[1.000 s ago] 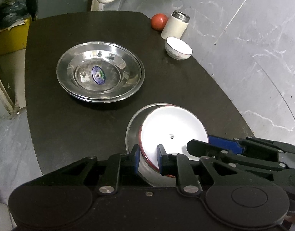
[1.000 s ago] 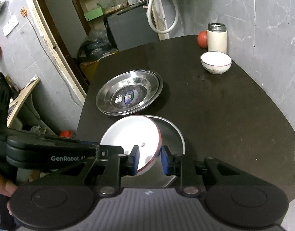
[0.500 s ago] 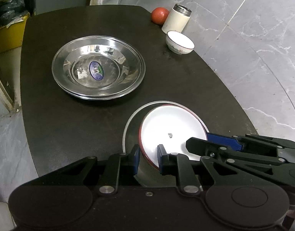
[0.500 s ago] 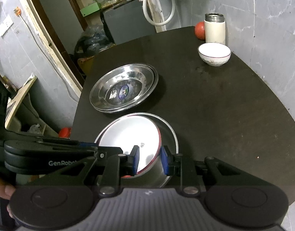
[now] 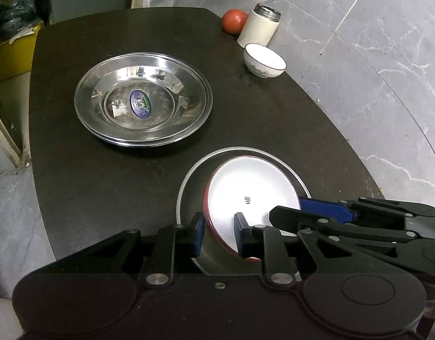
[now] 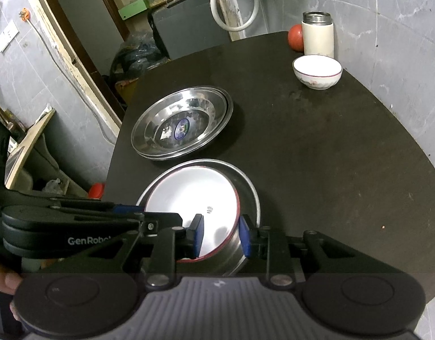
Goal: Organize plates and bowls
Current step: 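Lower the white bowl into the steel bowl and open both grippers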
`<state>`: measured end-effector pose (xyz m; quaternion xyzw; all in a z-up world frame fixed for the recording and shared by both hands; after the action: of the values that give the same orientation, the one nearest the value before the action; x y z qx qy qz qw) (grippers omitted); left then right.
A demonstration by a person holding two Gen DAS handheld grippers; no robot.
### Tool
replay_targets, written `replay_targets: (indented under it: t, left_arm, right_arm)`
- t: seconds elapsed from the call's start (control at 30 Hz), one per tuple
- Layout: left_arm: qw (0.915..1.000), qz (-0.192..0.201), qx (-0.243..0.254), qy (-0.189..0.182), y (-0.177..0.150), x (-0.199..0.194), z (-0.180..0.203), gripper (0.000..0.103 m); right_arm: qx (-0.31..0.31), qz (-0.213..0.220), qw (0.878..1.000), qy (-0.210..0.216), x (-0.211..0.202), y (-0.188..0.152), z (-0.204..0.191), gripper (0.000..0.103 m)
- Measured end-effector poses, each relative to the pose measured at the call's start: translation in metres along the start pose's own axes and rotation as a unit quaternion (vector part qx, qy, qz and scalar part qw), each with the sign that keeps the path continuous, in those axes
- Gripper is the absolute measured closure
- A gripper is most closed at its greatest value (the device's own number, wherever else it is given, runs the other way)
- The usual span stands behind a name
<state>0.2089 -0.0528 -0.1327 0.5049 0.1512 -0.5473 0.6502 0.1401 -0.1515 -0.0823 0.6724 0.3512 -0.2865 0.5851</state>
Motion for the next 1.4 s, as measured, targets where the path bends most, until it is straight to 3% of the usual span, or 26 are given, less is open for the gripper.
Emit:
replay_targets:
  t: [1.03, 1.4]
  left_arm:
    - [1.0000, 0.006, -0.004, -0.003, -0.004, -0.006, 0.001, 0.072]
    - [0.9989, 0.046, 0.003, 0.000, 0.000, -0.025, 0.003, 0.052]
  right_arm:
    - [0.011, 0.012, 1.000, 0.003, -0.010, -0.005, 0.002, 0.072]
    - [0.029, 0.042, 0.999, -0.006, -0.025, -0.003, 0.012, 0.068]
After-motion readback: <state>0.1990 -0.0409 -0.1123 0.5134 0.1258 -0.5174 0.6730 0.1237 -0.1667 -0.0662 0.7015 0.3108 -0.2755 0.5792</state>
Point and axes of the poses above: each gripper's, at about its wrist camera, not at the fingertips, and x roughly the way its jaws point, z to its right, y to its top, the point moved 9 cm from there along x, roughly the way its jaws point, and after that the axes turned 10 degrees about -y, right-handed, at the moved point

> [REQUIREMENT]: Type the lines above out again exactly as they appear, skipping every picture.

> [WRITTEN SOLUTION]:
[1.000 s ago] 
[1.000 s ago] 
[0.500 s ago] 
[0.500 s ago] 
[now] 
[now] 
Goal: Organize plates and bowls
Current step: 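Lower the white bowl into the steel bowl and open both grippers
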`<state>`: measured end-effector pose (xyz m; quaternion xyzw; all in a z-up world frame fixed for the recording and shared by both hands; after the action: of the values that give the same orientation, the one nearest the value before the action; x y z qx qy qz qw) (grippers omitted); left then right.
A demonstration by a person holding two Gen DAS handheld grippers; no robot.
### Tool
replay_targets, written `replay_targets: (indented under it: t, left_arm, right_arm)`
- t: seconds elapsed from the call's start (control at 30 Hz), one per tuple
- Layout: left_arm: qw (0.915..1.000), qz (-0.192..0.201), qx (-0.243..0.254), qy (-0.189..0.182), y (-0.177..0.150), x (-0.199..0.194), z (-0.180..0.203), gripper (0.000..0.103 m); right_arm: qx (-0.31..0.31), qz (-0.213..0.220), qw (0.878..1.000), qy (-0.210..0.216), x (-0.211..0.202), y (-0.188..0.152), z (-0.204..0.191), gripper (0.000..0.103 m)
- Measured end-effector poses, each relative to the pose measured at the call's start: translation in metres along the start pose's own axes and rotation as a unit quaternion (vector part qx, qy, qz and scalar part qw), each with the sign that keeps the path continuous, in those axes
- Gripper is the absolute measured closure
- A gripper is most closed at its greatest value (the device's own number, wherever else it is given, runs the other way)
- The usual span stands behind a name
<state>0.2089 -0.0528 -0.1327 0.5049 0.1512 -0.5473 0.6502 0.1401 -0.1515 -0.0823 0.6724 0.3512 -0.2865 0.5851</state>
Motion for the next 1.4 s, as measured, targets where the path bends most, until it is straight to 3% of the usual span, or 26 are given, less is open for the gripper.
Emit:
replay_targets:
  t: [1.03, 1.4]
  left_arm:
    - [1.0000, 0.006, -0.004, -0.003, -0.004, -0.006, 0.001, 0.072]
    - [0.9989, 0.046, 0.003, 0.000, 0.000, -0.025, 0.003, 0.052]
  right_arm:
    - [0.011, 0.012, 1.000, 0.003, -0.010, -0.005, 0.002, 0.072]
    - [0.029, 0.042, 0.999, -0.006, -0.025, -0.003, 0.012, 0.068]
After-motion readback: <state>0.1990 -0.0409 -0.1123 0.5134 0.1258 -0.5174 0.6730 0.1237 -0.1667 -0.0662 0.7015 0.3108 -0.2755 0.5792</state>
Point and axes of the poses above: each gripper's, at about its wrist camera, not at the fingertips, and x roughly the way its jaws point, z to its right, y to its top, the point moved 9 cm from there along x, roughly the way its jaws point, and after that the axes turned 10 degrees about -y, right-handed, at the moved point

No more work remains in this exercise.